Exercise directions: Return the data below exactly, but only from the line containing "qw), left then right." through the line containing "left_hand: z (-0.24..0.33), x", with both of those lines included.

++++ Entries supplied ++++

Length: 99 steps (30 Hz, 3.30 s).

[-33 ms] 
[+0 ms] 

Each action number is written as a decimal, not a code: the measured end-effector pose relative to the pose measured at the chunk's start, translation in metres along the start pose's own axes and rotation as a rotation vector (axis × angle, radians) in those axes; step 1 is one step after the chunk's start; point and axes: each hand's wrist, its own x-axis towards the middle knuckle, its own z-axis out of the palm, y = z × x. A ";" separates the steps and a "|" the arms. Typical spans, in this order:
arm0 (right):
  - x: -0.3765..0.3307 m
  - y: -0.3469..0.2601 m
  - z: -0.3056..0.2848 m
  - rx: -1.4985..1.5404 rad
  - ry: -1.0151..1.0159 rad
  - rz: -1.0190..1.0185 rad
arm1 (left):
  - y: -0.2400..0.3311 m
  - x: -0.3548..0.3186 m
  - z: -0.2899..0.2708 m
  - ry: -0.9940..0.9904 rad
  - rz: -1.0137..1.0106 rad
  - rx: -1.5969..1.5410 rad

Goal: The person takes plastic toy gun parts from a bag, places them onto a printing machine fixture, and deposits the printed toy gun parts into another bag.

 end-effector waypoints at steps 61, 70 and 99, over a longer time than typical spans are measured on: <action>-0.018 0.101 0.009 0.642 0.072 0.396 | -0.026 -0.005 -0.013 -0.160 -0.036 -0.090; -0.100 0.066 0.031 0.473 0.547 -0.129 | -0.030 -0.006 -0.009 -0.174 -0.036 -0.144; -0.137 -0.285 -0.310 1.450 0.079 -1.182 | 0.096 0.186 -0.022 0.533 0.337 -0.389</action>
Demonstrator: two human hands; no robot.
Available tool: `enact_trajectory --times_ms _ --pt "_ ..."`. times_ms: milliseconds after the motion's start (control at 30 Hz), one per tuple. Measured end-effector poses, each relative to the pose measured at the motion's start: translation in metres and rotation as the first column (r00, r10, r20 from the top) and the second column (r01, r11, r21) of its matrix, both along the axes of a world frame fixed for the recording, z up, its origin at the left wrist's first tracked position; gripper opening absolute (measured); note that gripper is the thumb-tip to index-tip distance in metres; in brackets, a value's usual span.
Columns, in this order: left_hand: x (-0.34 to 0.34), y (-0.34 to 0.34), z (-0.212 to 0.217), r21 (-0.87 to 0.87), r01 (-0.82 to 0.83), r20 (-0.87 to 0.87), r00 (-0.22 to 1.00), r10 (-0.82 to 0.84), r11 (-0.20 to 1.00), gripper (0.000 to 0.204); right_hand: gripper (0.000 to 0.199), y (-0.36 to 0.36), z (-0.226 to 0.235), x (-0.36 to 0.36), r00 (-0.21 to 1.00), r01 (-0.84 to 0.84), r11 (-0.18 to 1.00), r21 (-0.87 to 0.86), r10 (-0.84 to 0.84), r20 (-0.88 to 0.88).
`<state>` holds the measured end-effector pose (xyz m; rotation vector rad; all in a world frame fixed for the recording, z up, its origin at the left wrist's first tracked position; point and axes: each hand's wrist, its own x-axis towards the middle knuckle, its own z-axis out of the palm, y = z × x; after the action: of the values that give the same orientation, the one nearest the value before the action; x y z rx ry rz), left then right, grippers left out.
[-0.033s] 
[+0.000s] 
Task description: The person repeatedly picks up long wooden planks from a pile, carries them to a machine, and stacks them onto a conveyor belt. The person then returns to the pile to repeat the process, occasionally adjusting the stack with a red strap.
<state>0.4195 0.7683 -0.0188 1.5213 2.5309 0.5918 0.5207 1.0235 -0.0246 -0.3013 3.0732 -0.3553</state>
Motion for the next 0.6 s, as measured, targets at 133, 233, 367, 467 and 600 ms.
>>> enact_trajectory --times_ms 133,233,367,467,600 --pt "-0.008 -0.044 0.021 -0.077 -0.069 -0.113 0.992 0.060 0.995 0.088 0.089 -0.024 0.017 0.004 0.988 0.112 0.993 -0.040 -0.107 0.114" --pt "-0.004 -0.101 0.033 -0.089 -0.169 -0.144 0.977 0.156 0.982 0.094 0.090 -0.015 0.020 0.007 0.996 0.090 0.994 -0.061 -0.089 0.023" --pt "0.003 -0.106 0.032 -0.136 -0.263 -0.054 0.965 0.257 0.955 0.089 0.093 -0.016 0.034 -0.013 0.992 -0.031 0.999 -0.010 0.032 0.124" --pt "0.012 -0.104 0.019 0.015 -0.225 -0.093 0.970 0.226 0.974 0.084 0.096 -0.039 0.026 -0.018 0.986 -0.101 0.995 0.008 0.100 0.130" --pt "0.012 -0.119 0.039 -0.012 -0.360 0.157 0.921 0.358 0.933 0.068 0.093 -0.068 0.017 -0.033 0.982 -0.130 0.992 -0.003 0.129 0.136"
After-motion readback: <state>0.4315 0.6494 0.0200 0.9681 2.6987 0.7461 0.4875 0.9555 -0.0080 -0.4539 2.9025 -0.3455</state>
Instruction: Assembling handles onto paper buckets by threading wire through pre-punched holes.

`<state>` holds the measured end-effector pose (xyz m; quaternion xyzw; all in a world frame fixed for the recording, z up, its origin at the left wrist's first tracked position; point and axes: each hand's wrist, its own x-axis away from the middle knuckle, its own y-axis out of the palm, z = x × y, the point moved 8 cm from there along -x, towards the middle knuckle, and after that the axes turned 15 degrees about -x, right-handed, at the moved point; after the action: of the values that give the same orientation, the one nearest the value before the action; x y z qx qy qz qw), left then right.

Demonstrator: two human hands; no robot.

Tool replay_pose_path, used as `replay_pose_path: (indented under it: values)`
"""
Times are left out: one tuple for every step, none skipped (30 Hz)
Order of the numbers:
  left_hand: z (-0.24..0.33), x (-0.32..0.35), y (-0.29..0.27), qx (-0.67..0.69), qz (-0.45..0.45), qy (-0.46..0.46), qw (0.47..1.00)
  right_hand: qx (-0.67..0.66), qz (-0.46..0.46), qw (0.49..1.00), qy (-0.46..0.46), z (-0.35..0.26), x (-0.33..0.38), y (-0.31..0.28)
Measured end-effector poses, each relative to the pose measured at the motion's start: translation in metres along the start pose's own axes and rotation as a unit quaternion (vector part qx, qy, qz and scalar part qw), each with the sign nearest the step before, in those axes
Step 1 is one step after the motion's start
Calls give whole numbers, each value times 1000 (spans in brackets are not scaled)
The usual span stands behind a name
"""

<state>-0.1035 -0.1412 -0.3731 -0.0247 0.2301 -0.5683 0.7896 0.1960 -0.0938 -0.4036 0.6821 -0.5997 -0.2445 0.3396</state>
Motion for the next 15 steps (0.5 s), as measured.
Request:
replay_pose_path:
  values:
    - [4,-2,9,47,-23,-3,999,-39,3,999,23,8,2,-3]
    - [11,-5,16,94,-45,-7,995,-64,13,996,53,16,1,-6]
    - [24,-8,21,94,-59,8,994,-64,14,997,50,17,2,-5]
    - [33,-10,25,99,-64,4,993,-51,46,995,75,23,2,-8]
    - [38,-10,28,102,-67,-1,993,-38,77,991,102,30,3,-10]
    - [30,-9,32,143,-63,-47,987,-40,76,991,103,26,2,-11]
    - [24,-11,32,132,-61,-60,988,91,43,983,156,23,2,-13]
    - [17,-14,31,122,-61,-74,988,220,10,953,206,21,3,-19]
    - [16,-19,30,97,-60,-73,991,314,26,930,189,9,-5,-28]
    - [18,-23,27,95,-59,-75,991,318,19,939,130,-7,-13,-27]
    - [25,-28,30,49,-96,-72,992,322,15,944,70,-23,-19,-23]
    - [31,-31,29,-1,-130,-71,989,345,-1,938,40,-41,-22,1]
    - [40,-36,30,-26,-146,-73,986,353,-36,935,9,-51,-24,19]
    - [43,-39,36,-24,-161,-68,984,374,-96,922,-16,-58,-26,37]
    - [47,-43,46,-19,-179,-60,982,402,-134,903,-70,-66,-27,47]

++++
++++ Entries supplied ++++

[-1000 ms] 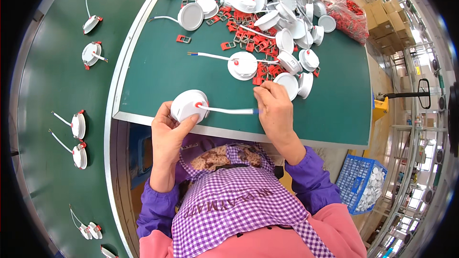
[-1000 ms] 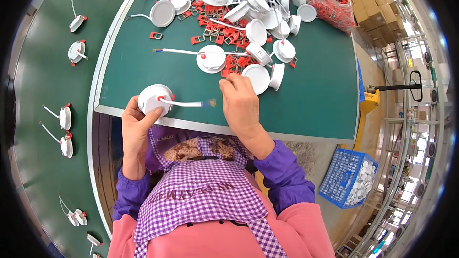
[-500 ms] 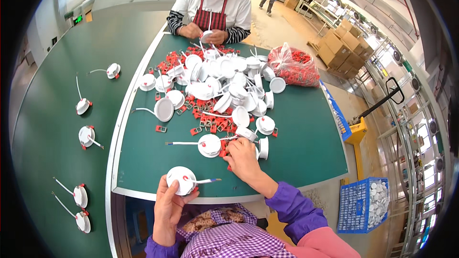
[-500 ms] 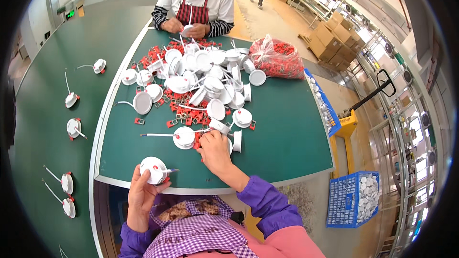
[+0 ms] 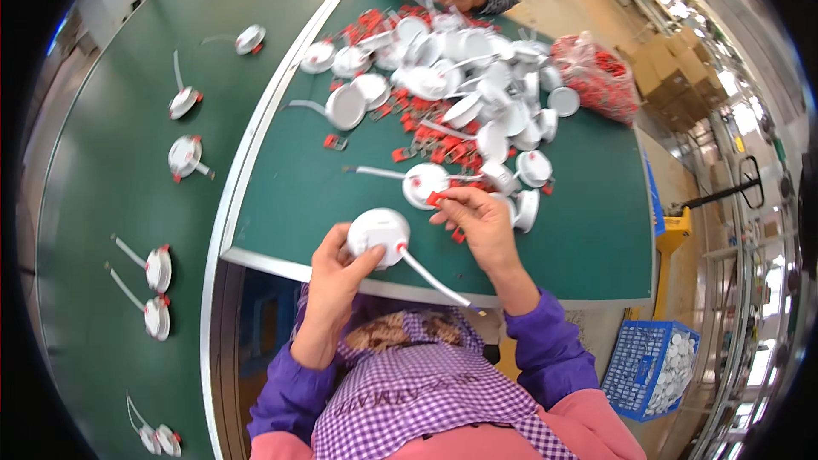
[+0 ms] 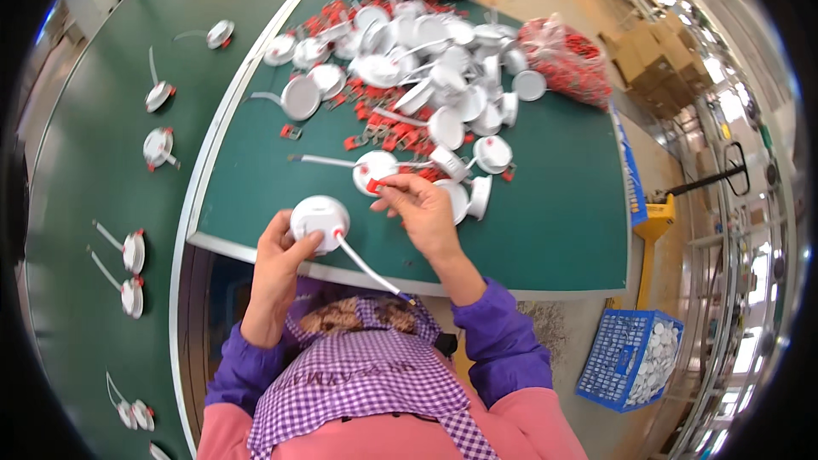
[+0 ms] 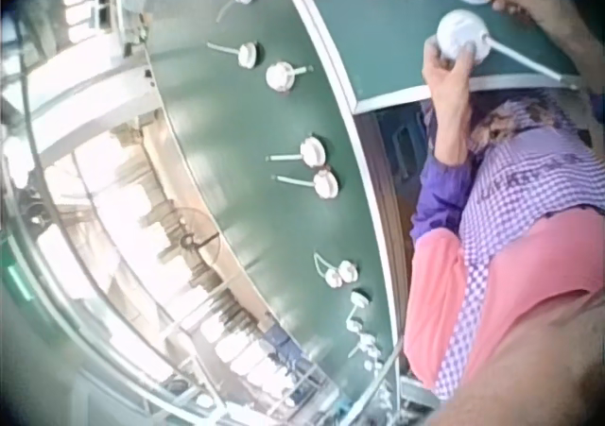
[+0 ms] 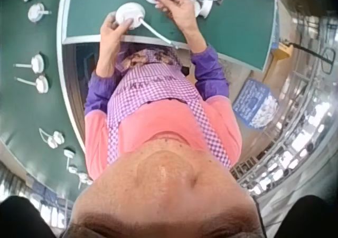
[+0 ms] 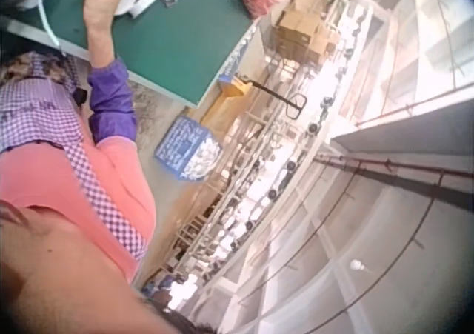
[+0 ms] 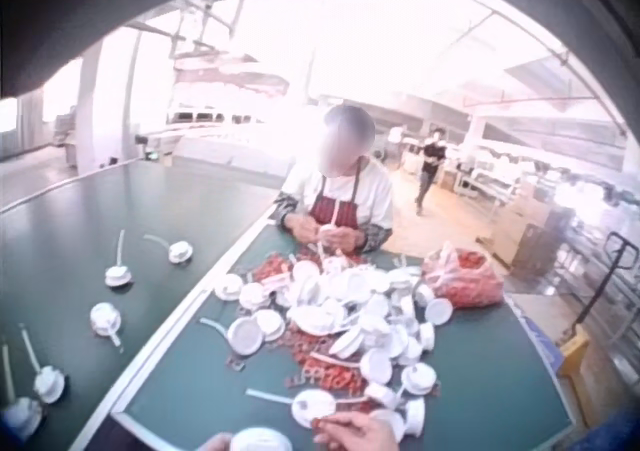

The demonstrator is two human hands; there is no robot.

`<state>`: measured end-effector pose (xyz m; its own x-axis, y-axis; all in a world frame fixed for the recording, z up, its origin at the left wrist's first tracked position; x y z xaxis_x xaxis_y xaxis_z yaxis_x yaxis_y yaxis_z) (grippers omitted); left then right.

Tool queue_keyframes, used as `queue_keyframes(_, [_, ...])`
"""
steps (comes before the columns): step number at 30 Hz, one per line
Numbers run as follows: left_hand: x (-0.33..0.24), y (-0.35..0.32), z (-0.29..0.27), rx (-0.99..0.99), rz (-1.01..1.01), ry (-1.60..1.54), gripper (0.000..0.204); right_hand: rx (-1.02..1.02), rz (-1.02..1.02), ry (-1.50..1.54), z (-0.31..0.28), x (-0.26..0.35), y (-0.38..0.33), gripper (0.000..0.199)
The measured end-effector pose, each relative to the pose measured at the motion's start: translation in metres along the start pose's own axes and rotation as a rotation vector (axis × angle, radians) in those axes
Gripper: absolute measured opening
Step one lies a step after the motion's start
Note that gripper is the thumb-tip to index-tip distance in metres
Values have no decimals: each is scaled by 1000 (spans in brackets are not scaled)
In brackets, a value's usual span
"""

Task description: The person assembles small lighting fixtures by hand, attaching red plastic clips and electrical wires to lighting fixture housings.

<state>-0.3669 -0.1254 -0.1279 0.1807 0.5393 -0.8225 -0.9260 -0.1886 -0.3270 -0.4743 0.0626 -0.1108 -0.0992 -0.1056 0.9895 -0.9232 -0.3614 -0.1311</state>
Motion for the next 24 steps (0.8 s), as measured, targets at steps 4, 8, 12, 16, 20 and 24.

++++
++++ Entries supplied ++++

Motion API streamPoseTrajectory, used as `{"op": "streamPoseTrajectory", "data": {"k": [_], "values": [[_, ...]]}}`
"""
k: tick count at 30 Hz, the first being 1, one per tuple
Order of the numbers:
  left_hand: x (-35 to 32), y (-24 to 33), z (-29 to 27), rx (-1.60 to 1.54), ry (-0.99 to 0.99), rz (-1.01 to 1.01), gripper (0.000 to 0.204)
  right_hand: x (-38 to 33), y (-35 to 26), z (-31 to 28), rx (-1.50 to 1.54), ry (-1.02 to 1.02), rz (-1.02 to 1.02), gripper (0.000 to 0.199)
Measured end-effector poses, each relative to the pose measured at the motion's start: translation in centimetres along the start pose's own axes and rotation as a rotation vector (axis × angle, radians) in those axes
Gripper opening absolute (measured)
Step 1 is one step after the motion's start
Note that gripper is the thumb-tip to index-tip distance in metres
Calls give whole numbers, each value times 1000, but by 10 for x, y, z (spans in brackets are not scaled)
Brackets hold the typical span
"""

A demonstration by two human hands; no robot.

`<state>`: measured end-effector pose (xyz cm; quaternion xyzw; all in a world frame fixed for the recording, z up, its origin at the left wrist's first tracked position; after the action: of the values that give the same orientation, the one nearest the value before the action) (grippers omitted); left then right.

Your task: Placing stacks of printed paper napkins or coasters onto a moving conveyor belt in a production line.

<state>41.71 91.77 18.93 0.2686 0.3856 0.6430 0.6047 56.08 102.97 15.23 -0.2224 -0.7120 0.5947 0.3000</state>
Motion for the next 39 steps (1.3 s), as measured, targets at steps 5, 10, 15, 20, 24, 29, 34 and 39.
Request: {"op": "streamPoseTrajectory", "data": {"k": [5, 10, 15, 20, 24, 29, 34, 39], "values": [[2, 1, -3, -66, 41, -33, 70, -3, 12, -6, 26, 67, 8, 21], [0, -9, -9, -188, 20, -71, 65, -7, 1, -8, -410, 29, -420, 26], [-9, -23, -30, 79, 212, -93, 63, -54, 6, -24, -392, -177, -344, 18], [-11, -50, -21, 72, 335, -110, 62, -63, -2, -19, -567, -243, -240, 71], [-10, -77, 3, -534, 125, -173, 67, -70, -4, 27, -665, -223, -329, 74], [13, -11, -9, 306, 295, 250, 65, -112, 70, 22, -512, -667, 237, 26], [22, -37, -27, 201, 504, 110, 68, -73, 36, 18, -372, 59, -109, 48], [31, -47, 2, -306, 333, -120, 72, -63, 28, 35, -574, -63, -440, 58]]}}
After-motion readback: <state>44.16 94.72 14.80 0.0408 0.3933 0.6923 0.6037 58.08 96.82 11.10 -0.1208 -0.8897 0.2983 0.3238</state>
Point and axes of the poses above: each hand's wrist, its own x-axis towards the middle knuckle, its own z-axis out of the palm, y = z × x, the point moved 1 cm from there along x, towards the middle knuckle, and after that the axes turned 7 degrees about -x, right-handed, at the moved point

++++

Written answer:
`<state>` holds the measured end-effector pose (xyz m; quaternion xyzw; all in a world frame fixed for the recording, z up, its origin at the left wrist's first tracked position; point and axes: each hand's wrist, its own x-axis away from the middle knuckle, its own y-axis out of the palm, z = x × y, the point moved 8 cm from there along -x, towards the middle knuckle, and after that the axes turned 15 degrees about -x, right-handed, at the moved point; after the action: of the values that give the same orientation, the one nearest the value before the action; x y z qx qy qz qw), left then right.

Demonstrator: two human hands; no robot.

Tool replay_pose_path, used as `replay_pose_path: (indented under it: values)`
"""
Times are left out: one tuple for every step, none skipped (30 Hz)
Order of the numbers:
  left_hand: z (-0.24..0.33), x (-0.32..0.35), y (-0.29..0.27), qx (-0.67..0.69), qz (-0.45..0.45), qy (-0.46..0.46), qw (0.47..1.00)

This exercise requires no further output.